Dit, plichten van een Gade, een Moeder, die het vergt?
Of is het 's Hemels wraak op heel haar huis getergd? -
Neen, nimmer -! - Wil men hier op Adaas naam regeeren,
Mijn arm ontbeert de kracht, den moedwil af te keeren;
En 'k blijve onschuldig (ik betuige 't) aan het bloed
Dat voor dit gruwelstuk onnoozel vlieten moet.
Maar huwen aan Van Loon om 't recht eens Ooms te krenken,
Om aan een' laffen wulp mijns Vaders staf te schenken,
Mijn' naam te mengen aan eene afkomst zonder naam!
Een' man, wiens minderheid een vorstlijk bloed zich schaam! -
In wien vereere ik u, ô Vader, naast mijn Moeder,
Dan in den heilgen band van uw' doorluchten Broeder?
Hem boodt ge in 't uiterste uur, op 't doodlijk ledikant,
Toen 't stervend oog u brak, de teedre Broederhand.

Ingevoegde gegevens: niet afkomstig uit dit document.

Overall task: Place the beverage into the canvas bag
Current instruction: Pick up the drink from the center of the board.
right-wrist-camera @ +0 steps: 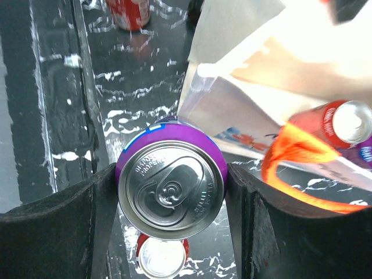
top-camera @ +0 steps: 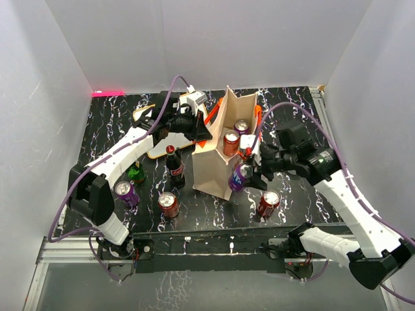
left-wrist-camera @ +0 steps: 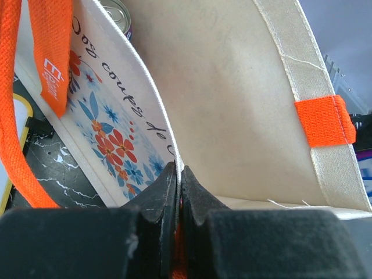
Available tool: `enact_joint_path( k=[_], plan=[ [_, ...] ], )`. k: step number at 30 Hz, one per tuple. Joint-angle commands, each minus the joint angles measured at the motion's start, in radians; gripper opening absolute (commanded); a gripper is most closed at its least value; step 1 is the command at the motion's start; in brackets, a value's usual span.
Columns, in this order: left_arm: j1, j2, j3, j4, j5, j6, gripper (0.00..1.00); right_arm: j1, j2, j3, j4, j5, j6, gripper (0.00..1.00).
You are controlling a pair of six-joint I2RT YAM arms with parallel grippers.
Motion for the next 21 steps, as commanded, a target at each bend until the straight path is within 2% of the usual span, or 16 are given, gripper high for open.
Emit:
enact_joint_path(
  k=[1,8,15,21],
  plan=[
    [-0.003,0.007,0.037,-0.056,0.057,0.026,0.00,-0.040,-0.005,0.209,-0.046,-0.153,-0.016,0.08],
    [-0.004,0.009,0.048,-0.059,0.056,0.031,0.00,-0.072,0.045,0.447,-0.043,-0.152,0.059,0.08],
    [-0.004,-0.009,0.039,-0.060,0.053,0.040,0.00,-0.078,0.133,0.624,0.054,-0.086,0.193,0.08],
    [-0.004,-0.029,0.028,-0.058,0.041,0.049,0.00,-0.077,0.193,0.649,0.174,0.070,0.257,0.08]
  ],
)
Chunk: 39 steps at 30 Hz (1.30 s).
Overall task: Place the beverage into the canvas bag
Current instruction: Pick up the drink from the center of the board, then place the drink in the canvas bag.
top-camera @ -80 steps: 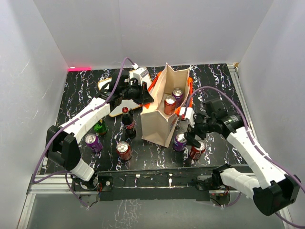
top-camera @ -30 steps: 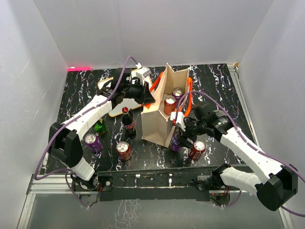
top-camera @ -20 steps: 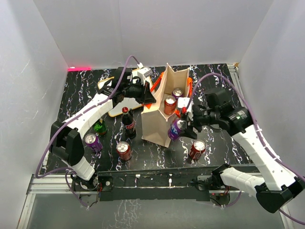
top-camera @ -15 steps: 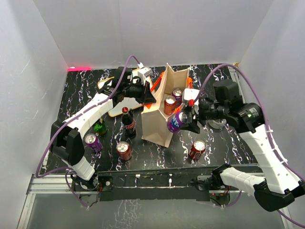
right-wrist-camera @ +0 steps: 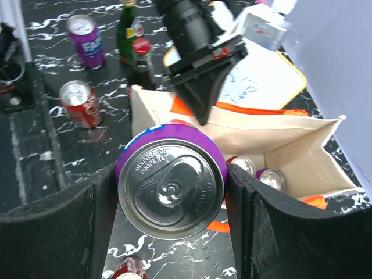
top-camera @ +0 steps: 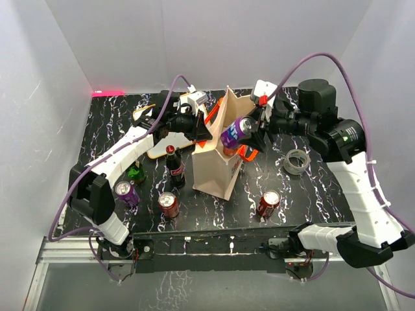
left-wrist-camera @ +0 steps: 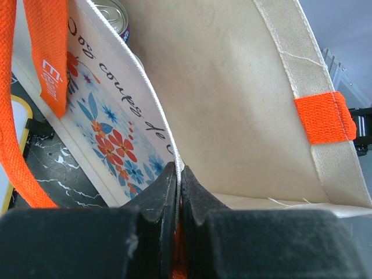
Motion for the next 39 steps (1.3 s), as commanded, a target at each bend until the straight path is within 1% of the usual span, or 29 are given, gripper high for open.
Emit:
enact_joint_path(
  k=[1,9,13,18,22,29,39],
  plan=[
    [-0.004,-0.045,0.006,-0.031,0.024,0.022,0.00,-0.008,0.019,0.049,0.221,0.127,0.070,0.08],
    [-0.003,-0.060,0.000,-0.016,0.021,0.000,0.00,-0.008,0.057,-0.092,0.322,0.293,0.074,0.08],
    [-0.004,-0.068,-0.008,-0.011,0.022,-0.005,0.00,-0.008,0.058,-0.170,0.316,0.290,0.069,0.08],
    [-0.004,-0.075,-0.015,-0.008,0.014,-0.007,0.00,-0.008,0.002,-0.274,0.308,0.269,0.034,0.08],
    [-0.004,-0.075,-0.017,-0.010,0.009,-0.001,0.00,-0.009,-0.004,-0.321,0.312,0.271,0.032,0.08],
    [-0.004,-0.073,-0.030,-0.001,0.011,0.002,0.00,-0.009,0.079,-0.297,0.354,0.364,0.081,0.08],
    [-0.004,-0.078,-0.031,0.004,0.017,-0.001,0.00,-0.009,0.233,-0.202,0.338,0.402,0.141,0.08]
  ],
)
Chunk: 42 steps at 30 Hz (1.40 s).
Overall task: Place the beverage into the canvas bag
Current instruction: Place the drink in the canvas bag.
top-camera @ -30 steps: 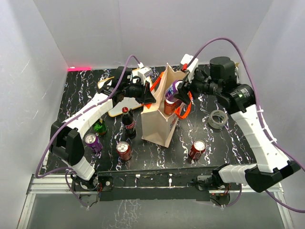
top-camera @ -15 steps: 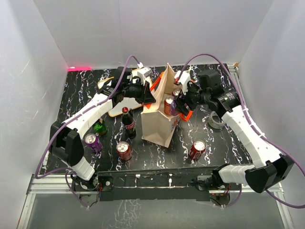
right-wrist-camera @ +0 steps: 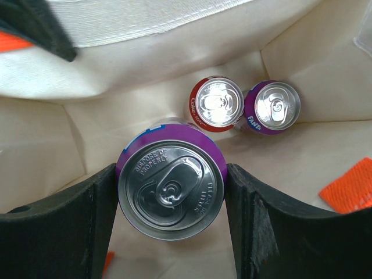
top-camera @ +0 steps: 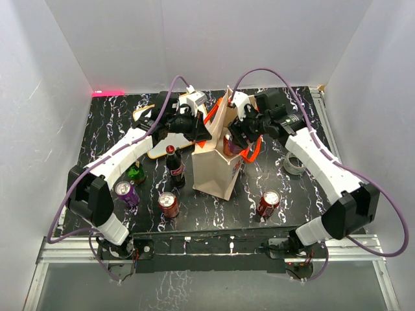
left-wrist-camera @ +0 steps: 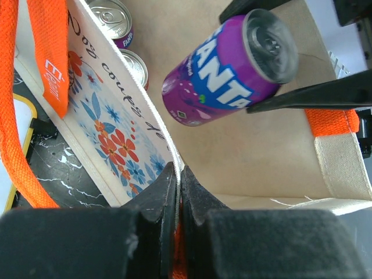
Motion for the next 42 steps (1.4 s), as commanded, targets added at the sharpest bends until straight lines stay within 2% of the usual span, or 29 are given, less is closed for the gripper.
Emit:
enact_joint_path(
  k=[1,20,42],
  plan=[
    [-0.002,-0.059,-0.009,-0.020,0.033,0.004,0.00,-0.004,0.012,0.096,0.100,0.039,0.041,0.08],
    [-0.003,-0.072,-0.017,-0.017,0.033,0.012,0.00,-0.001,0.115,0.065,0.114,0.144,0.040,0.08],
    [-0.003,-0.077,-0.025,-0.012,0.028,0.012,0.00,-0.002,0.198,-0.069,0.167,0.116,-0.055,0.08]
  ],
)
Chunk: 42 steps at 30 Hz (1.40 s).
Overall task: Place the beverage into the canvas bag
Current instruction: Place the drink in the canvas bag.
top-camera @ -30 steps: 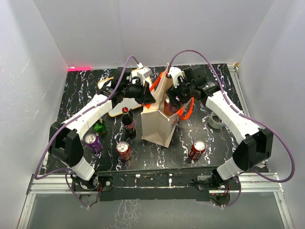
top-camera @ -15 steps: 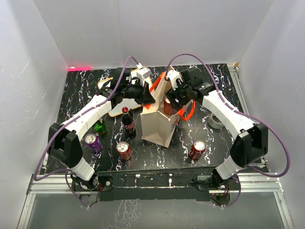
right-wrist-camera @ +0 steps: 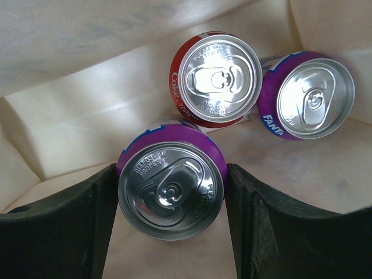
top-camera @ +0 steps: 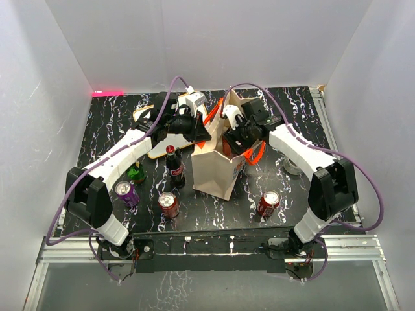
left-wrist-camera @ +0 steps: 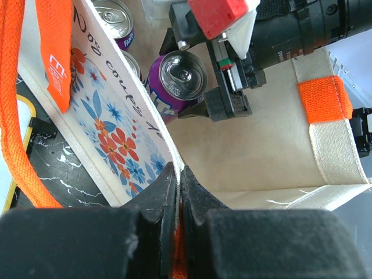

Hem hebt ge in spijt van elk, by 't laatste polsslagjagen,
Afwezig aangestaard, uw telgjen opgedragen,
Uw volk bevolen, en de glorie van uw' stam. -
Gy sterft, en ik, ik bukk' voor eene oneedle vlam?
'k Ontsteek haar op uw graf? ik heul met die u honen,
En dans met hun om 't lijk dat zy verachting toonen?
Bewaar me, ô Hemel, voor een' gruwel, zoo ontmenscht!
Ontruk my 't levenslicht, zoo dit een moeder wenscht!
Maar sterk me, en geef my moed, dat ik mijn' Vader eere,
Zijn' wil, in 't gene ik kan, op 't dierbaar lijk verweere.
Dat zij mijn heiligdom, mijn toevlucht voor 't geweld!
En dan - het leed getorscht, dat Godvrucht steeds verzelt!